Start of Entries supplied
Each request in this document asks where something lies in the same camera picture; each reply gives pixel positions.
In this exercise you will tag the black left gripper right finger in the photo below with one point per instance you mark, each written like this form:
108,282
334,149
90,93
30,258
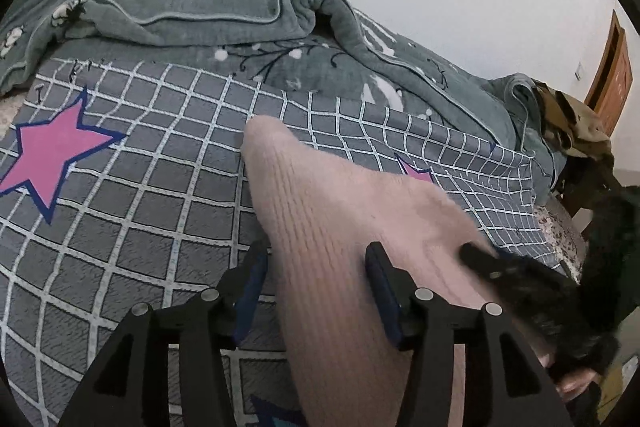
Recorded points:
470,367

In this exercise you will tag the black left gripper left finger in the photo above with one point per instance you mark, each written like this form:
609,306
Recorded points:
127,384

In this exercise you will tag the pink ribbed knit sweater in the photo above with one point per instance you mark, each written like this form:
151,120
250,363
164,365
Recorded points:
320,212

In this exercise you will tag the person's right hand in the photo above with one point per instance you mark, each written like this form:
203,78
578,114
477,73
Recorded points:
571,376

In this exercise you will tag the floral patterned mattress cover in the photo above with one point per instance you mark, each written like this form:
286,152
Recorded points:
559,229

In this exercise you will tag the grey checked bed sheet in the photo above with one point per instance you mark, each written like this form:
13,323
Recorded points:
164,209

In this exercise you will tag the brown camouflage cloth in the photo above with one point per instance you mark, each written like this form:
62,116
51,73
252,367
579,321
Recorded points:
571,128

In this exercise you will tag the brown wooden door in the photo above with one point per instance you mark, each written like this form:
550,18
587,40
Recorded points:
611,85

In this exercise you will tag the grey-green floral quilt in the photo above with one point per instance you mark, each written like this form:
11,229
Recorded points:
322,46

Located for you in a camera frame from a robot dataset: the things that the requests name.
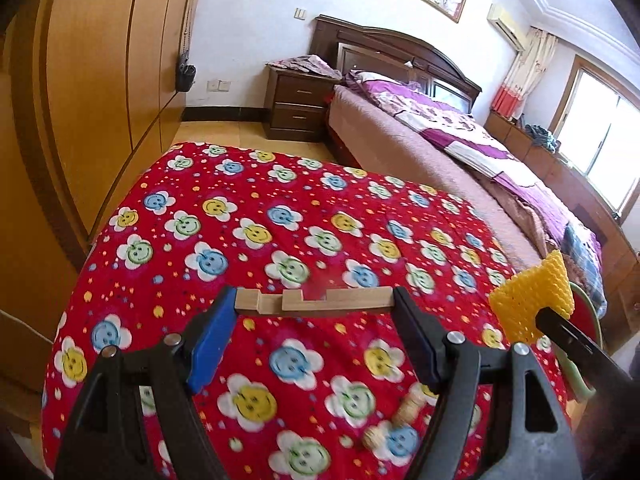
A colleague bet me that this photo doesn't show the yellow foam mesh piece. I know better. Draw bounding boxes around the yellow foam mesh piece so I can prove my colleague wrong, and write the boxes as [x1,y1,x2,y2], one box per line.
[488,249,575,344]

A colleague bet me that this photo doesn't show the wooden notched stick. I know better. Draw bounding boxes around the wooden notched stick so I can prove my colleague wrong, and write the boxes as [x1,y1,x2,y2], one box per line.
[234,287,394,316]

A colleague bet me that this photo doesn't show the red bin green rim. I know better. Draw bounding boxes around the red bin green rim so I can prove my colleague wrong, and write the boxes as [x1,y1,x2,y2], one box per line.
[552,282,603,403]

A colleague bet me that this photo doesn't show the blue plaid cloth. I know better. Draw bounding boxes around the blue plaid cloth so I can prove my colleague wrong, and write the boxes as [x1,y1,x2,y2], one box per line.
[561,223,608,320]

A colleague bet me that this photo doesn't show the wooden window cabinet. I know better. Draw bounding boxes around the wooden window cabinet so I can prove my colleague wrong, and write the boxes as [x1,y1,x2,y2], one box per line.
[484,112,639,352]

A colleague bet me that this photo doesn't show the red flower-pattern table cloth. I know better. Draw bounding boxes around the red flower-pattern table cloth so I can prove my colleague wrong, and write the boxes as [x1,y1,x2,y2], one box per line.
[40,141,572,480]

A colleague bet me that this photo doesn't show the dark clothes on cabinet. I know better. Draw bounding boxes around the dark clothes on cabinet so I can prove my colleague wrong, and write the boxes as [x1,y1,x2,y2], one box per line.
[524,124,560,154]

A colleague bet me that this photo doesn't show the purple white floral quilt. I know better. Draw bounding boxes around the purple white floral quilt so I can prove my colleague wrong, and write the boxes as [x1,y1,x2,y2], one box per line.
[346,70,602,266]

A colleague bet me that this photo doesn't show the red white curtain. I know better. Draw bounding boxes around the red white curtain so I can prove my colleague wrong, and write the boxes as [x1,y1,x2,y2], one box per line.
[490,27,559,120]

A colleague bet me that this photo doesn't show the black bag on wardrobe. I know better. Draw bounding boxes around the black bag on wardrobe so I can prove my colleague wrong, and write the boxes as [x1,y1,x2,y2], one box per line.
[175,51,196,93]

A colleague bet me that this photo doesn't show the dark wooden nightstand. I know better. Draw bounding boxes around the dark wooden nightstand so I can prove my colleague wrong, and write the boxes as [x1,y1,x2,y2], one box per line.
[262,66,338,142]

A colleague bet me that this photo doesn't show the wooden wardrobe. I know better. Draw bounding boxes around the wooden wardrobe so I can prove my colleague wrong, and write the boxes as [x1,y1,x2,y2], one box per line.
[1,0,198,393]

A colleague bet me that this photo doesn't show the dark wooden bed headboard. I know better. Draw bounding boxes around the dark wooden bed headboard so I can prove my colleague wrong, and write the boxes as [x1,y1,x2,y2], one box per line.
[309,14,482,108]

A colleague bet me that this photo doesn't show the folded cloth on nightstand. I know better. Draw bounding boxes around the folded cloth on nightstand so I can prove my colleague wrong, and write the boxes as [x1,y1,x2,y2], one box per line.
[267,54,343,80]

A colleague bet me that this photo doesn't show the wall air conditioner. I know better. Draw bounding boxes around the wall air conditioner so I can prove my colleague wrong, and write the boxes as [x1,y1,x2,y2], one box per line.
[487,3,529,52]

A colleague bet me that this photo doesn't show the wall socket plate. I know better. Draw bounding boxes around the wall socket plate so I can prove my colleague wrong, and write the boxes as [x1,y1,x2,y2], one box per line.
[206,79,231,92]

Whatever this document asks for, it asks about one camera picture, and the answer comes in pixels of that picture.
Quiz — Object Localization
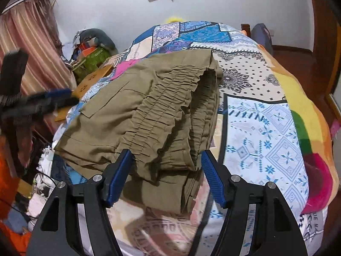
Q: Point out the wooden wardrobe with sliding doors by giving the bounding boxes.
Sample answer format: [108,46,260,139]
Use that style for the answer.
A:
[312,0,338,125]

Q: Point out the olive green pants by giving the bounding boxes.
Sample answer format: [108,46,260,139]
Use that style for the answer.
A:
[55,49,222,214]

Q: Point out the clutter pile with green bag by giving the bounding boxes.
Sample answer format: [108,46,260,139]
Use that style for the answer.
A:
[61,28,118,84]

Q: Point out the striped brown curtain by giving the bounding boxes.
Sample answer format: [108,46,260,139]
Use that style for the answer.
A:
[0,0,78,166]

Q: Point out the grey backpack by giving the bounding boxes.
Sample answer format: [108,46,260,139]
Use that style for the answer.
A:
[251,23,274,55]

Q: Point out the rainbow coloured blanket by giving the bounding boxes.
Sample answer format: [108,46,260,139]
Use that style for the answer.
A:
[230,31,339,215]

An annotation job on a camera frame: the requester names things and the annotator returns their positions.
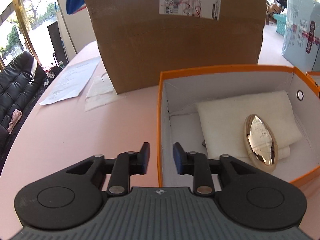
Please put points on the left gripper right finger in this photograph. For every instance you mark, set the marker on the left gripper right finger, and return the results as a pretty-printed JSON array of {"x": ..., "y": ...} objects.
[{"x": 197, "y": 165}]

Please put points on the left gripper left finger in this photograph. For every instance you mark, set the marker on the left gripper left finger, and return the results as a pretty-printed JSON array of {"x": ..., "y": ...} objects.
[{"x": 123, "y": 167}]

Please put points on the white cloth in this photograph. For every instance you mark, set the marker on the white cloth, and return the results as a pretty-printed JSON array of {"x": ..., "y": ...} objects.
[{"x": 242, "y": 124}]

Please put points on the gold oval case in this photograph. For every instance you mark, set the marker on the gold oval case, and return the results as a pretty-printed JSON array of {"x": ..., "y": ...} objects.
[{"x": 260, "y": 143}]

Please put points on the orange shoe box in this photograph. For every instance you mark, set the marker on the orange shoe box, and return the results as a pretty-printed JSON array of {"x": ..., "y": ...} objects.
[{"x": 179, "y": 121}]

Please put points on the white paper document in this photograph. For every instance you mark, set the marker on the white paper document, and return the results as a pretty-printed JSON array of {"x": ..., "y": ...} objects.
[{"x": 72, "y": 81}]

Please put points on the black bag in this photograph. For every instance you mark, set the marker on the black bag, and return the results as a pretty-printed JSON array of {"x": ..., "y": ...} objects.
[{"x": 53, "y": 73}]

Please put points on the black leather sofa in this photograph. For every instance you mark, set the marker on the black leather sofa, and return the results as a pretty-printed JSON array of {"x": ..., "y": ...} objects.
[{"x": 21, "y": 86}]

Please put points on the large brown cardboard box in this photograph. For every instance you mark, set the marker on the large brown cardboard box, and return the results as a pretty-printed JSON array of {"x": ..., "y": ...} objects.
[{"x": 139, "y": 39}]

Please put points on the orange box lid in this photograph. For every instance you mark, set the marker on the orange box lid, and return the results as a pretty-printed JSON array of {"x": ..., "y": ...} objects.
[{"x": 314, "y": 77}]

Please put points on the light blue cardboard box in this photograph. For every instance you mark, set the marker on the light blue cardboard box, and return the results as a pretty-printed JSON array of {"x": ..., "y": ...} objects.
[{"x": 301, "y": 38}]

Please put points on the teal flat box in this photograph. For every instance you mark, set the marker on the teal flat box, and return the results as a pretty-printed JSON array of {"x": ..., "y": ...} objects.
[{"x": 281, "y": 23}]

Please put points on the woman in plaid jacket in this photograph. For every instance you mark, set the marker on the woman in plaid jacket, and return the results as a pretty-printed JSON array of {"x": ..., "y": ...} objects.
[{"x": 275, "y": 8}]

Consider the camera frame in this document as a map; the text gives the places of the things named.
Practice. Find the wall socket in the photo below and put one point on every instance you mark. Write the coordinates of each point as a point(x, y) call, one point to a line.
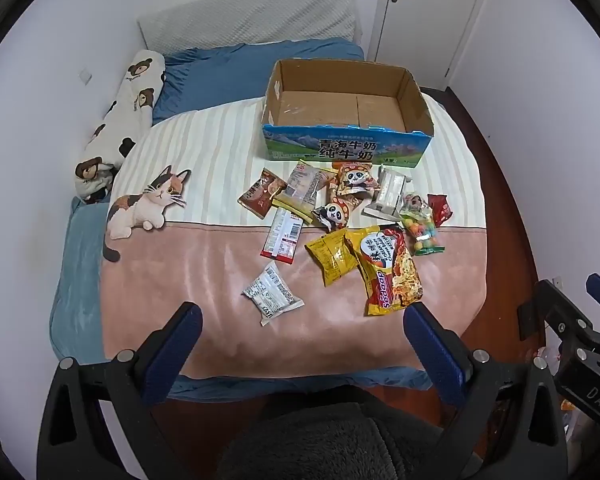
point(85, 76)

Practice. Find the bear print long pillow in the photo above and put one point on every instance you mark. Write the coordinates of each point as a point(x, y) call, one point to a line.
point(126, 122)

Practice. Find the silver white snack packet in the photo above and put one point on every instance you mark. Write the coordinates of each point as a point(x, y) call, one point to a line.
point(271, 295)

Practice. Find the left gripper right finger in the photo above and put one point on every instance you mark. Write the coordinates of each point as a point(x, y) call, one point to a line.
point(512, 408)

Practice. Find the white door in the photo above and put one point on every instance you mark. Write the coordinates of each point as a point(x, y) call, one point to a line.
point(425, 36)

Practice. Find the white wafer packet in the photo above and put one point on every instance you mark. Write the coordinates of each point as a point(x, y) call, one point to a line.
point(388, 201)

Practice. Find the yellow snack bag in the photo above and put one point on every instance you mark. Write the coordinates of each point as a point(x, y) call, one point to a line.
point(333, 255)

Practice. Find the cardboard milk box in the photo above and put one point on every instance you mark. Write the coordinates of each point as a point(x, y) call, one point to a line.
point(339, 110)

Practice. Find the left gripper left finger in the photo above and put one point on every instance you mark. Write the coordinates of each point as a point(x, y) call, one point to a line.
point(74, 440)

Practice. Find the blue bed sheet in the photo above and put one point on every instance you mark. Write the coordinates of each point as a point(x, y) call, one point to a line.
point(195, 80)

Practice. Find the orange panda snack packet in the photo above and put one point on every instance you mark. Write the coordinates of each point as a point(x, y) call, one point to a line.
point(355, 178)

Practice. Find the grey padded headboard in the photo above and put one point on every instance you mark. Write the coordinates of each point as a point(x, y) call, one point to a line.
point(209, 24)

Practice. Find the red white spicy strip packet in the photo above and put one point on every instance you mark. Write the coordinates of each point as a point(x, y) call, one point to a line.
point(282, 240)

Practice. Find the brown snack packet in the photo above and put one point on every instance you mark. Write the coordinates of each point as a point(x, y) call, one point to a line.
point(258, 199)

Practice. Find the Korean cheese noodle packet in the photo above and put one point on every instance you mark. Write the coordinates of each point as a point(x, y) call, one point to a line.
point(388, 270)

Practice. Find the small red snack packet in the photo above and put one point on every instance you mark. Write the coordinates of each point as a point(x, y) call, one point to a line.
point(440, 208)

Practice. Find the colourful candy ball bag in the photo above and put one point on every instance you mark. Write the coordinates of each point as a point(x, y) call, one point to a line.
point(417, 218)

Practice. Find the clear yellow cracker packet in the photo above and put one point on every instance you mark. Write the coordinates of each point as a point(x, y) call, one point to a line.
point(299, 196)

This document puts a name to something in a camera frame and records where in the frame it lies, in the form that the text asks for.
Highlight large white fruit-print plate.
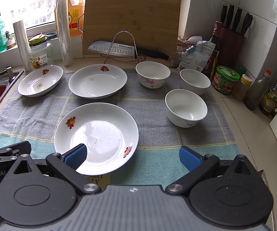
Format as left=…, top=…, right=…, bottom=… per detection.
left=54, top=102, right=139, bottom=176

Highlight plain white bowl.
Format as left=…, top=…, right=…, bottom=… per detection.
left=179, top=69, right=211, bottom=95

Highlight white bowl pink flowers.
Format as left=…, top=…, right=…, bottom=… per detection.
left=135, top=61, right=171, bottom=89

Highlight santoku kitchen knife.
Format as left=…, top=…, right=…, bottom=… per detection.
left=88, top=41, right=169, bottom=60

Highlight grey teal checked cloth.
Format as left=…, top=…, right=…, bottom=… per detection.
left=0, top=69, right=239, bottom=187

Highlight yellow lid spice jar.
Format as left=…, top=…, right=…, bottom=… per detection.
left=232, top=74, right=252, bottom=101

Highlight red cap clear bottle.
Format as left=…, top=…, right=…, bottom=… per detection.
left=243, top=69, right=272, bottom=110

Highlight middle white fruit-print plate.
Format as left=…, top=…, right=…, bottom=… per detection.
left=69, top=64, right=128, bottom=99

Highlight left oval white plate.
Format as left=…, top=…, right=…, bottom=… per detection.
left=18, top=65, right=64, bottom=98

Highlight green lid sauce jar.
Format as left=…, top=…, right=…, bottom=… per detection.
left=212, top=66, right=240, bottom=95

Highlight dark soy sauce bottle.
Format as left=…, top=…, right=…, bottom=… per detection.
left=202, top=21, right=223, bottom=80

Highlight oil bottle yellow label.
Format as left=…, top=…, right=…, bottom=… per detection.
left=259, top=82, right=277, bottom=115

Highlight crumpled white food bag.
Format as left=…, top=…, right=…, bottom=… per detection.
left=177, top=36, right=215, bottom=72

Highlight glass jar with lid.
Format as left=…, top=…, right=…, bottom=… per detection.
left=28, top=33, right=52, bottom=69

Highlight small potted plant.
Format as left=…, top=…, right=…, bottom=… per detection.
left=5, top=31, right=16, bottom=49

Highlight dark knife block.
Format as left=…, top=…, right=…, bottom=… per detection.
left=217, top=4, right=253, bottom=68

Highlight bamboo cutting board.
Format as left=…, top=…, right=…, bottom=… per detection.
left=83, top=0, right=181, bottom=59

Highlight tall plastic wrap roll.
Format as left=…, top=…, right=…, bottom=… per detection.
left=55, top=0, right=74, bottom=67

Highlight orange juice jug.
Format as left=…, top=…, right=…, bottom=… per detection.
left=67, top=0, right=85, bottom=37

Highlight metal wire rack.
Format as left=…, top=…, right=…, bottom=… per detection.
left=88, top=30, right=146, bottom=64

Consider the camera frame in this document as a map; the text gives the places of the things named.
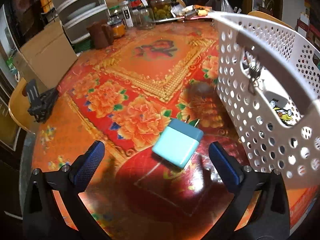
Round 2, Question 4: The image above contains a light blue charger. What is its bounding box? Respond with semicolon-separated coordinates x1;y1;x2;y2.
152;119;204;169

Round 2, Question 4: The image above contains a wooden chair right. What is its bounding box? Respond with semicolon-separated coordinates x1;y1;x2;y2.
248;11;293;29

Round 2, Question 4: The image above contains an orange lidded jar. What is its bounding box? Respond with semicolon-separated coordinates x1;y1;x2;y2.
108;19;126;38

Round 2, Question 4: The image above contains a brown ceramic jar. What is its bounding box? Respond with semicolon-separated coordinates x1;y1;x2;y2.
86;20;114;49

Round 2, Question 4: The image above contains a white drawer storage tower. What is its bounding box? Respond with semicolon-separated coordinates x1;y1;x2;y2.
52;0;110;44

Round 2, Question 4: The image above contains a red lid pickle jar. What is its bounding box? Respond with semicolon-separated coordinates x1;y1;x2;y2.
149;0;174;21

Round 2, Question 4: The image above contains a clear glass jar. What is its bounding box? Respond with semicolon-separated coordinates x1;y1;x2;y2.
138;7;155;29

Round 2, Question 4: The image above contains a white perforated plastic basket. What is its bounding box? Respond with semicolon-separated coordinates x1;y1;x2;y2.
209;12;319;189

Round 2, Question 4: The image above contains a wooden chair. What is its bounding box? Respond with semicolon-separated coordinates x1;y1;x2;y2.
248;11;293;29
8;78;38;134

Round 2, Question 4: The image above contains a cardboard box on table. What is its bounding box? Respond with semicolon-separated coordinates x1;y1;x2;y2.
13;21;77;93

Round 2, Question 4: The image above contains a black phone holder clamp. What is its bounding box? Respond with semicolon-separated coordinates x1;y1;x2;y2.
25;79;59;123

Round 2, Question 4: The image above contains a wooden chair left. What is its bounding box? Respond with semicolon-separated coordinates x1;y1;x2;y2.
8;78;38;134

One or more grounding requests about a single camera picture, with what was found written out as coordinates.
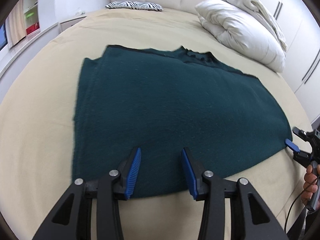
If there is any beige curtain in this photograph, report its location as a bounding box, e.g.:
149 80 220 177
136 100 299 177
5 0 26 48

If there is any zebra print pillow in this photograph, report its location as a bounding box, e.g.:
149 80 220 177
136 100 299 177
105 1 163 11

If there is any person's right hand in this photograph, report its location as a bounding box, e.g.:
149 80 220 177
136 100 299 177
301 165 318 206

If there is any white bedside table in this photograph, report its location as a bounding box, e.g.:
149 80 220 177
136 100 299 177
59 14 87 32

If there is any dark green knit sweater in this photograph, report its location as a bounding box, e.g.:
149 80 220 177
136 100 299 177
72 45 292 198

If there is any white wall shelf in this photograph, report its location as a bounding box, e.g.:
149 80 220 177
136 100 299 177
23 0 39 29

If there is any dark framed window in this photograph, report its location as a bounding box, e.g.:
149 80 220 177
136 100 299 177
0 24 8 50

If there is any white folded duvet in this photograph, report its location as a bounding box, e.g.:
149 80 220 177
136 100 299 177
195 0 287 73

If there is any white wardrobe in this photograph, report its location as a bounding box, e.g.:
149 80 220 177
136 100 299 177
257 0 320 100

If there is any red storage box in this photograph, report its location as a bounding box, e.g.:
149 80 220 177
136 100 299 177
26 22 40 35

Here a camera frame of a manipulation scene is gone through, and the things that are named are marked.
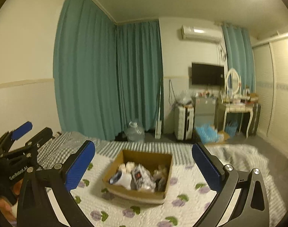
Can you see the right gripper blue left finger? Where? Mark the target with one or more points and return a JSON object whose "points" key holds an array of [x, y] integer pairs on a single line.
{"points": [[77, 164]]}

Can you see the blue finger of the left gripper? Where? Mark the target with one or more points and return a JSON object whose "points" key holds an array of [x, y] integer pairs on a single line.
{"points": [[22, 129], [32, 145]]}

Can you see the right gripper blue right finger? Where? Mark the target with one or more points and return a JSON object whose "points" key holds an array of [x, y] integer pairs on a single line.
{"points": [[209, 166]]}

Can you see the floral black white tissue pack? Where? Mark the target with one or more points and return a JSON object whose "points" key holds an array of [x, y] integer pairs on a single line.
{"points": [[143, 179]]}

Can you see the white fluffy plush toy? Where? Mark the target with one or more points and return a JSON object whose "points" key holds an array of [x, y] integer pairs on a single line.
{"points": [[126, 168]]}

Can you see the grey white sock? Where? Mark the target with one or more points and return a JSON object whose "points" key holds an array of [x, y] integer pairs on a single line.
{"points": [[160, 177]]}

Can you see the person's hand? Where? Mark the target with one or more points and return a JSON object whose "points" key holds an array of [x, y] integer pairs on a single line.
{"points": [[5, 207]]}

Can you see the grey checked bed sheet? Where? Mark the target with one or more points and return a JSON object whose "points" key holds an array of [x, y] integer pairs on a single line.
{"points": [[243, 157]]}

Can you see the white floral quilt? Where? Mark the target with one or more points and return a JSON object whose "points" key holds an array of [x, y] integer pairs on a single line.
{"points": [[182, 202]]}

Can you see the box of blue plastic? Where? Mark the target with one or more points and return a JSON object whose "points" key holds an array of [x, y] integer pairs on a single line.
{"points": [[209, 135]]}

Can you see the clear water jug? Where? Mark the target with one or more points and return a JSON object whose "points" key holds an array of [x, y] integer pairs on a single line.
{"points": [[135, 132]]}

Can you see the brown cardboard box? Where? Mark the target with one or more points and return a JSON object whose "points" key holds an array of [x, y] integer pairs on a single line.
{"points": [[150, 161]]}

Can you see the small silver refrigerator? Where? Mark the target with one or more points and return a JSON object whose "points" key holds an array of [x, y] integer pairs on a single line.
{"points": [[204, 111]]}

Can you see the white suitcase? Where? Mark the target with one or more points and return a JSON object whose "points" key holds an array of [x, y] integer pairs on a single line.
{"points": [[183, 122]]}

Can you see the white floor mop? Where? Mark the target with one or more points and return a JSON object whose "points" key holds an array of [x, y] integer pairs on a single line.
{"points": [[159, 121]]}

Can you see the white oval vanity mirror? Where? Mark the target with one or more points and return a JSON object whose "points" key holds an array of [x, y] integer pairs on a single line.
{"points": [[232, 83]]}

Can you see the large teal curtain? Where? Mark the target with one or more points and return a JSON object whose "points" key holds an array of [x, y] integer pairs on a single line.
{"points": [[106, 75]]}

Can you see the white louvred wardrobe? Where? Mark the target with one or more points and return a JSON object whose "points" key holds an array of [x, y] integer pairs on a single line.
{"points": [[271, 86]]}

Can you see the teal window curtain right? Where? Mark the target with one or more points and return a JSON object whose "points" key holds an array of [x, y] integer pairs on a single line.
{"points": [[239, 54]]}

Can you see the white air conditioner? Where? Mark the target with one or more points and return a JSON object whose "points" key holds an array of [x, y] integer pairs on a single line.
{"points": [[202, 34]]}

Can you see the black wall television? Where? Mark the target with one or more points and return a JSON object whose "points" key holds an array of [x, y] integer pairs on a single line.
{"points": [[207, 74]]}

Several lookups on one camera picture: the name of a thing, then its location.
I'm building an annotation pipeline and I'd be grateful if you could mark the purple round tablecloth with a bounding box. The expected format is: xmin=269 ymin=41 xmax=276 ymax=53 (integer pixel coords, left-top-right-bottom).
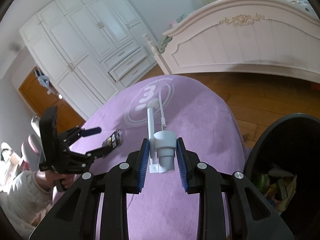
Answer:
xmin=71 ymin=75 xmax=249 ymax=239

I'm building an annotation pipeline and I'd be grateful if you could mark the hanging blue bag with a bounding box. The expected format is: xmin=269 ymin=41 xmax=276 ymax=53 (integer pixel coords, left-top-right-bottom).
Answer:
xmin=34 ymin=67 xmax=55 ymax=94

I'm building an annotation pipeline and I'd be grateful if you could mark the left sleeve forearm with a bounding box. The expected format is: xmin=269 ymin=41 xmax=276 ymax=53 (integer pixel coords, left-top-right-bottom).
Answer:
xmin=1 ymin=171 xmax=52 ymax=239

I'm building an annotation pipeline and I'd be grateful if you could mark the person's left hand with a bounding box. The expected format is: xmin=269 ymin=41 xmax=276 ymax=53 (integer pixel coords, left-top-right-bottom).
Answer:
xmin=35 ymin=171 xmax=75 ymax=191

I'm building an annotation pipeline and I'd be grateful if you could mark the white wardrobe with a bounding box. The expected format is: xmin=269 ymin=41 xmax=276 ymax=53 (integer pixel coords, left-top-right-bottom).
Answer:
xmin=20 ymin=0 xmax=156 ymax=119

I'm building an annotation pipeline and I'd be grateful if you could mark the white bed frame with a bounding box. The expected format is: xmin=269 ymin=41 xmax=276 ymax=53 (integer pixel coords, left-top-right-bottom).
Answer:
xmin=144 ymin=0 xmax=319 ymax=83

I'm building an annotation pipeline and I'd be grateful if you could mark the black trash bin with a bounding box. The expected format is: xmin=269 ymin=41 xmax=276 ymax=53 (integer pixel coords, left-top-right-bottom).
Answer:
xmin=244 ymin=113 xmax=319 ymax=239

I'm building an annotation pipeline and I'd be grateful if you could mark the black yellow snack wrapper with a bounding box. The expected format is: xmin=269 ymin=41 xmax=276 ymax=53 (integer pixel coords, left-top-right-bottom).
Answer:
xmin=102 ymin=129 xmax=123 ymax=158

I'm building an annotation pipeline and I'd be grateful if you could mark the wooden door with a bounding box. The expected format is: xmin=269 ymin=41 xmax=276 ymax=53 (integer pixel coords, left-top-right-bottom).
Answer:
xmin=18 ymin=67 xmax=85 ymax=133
End of Entries supplied
What is wanted is the number of lines holding "camera" in the entries. Nothing else should be given.

Response area -> 10